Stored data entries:
"""

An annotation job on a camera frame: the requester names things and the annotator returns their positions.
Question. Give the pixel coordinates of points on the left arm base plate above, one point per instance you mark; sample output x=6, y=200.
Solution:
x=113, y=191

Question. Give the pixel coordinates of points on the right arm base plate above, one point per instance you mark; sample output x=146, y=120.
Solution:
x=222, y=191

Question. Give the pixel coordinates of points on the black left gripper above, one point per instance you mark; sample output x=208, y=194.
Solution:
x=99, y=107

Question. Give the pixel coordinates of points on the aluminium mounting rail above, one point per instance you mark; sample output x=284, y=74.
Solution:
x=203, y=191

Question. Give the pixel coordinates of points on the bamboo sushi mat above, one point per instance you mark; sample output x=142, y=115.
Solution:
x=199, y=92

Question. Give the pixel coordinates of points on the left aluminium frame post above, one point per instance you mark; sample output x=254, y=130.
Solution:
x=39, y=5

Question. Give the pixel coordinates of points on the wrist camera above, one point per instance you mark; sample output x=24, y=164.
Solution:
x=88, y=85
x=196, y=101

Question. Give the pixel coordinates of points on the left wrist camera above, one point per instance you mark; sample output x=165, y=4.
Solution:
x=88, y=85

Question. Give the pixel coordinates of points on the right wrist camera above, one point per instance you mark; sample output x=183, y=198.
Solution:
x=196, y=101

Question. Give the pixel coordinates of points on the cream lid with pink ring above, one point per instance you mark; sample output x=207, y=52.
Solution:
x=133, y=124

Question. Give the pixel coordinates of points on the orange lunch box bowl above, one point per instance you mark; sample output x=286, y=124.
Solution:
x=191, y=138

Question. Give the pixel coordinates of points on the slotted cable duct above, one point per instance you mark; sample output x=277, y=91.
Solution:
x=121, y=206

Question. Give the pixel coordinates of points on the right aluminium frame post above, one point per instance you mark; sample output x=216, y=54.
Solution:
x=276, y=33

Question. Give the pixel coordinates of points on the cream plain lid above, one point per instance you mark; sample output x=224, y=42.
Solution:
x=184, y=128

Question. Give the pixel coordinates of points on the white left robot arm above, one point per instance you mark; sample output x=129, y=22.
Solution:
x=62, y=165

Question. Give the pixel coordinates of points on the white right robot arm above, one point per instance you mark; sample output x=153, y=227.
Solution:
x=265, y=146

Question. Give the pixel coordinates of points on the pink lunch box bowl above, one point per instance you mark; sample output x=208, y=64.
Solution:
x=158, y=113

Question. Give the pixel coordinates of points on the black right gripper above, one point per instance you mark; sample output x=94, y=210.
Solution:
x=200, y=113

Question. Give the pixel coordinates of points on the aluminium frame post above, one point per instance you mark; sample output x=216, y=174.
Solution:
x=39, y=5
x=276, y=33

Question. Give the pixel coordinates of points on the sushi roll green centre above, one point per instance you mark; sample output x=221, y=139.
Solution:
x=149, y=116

"""

(WHAT YOU ARE ASKED TO DO) Exact reproduction is required. Give the lines of the data from its first line through the line containing "Question. Give the pixel coordinates of points on the orange", and no others.

(ANSWER TO THE EXERCISE)
An annotation job on a camera frame: the requester names things and the annotator returns their positions.
Question. Give the pixel coordinates of points on the left arm base plate above, one point per instance you mark; sample output x=6, y=200.
Solution:
x=113, y=191

Question. Give the pixel coordinates of points on the right arm base plate above, one point per instance you mark; sample output x=146, y=120.
Solution:
x=222, y=191

Question. Give the pixel coordinates of points on the black left gripper above, one point per instance you mark; sample output x=208, y=194.
Solution:
x=99, y=107

Question. Give the pixel coordinates of points on the aluminium mounting rail above, one point per instance you mark; sample output x=284, y=74.
Solution:
x=203, y=191

Question. Give the pixel coordinates of points on the bamboo sushi mat above, one point per instance you mark; sample output x=142, y=115.
Solution:
x=199, y=92

Question. Give the pixel coordinates of points on the left aluminium frame post above, one point per instance you mark; sample output x=254, y=130.
Solution:
x=39, y=5

Question. Give the pixel coordinates of points on the wrist camera above, one point per instance you mark; sample output x=24, y=164.
Solution:
x=88, y=85
x=196, y=101

Question. Give the pixel coordinates of points on the left wrist camera above, one point per instance you mark; sample output x=165, y=4.
Solution:
x=88, y=85

Question. Give the pixel coordinates of points on the right wrist camera above, one point per instance you mark; sample output x=183, y=198.
Solution:
x=196, y=101

Question. Give the pixel coordinates of points on the cream lid with pink ring above, one point per instance you mark; sample output x=207, y=52.
Solution:
x=133, y=124

Question. Give the pixel coordinates of points on the orange lunch box bowl above, one point per instance you mark; sample output x=286, y=124.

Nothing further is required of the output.